**Recorded data**
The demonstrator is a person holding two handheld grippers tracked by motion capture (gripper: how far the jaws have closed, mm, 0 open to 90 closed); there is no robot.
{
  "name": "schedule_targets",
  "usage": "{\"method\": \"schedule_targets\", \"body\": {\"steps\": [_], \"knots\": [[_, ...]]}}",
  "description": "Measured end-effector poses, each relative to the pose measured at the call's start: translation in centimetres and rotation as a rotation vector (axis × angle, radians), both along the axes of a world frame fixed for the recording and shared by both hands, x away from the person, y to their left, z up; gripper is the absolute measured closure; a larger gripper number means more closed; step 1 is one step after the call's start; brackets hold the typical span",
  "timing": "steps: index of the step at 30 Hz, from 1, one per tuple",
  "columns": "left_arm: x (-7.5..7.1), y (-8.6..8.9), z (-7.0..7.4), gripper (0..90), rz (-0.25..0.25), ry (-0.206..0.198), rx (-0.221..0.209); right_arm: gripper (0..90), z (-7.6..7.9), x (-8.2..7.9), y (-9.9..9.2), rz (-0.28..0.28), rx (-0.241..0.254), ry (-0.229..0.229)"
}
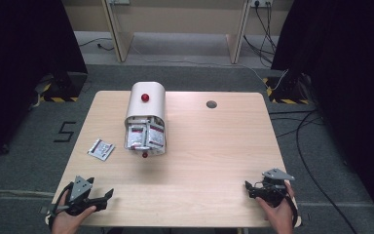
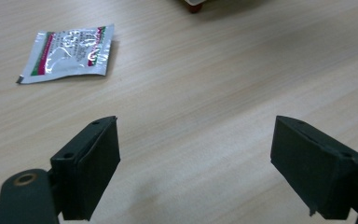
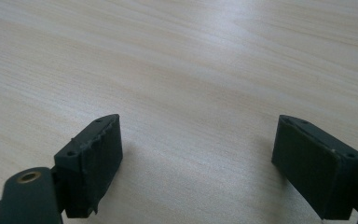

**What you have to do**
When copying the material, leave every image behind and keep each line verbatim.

**Solution to this exercise**
The demonstrator is a person holding two handheld grippers tracked by motion capture (gripper: how far the jaws have closed, mm, 0 open to 90 closed); there is no robot.
{
  "name": "schedule_targets",
  "usage": "{\"method\": \"schedule_targets\", \"body\": {\"steps\": [_], \"knots\": [[_, ...]]}}",
  "description": "Measured end-effector poses, each relative to the pose measured at the call's start: translation in centimetres and rotation as a rotation vector (axis × angle, radians), both along the axes of a world frame fixed for the recording and shared by both hands, x away from the person, y to their left, z up; gripper is the absolute measured closure; a larger gripper number means more closed; step 1 is one step after the call's start; brackets hold the typical span",
  "timing": "steps: index of the step at 30 Hz, from 1, one per tuple",
  "columns": "left_arm: x (-7.5..7.1), y (-8.6..8.9), z (-7.0..7.4), gripper (0..90), rz (-0.25..0.25), ry (-0.206..0.198), rx (-0.221..0.209); right_arm: gripper (0..90), z (-7.6..7.9), x (-8.2..7.9), y (-9.9..9.2), rz (-0.28..0.28), rx (-0.241..0.254), ry (-0.229..0.229)"
}

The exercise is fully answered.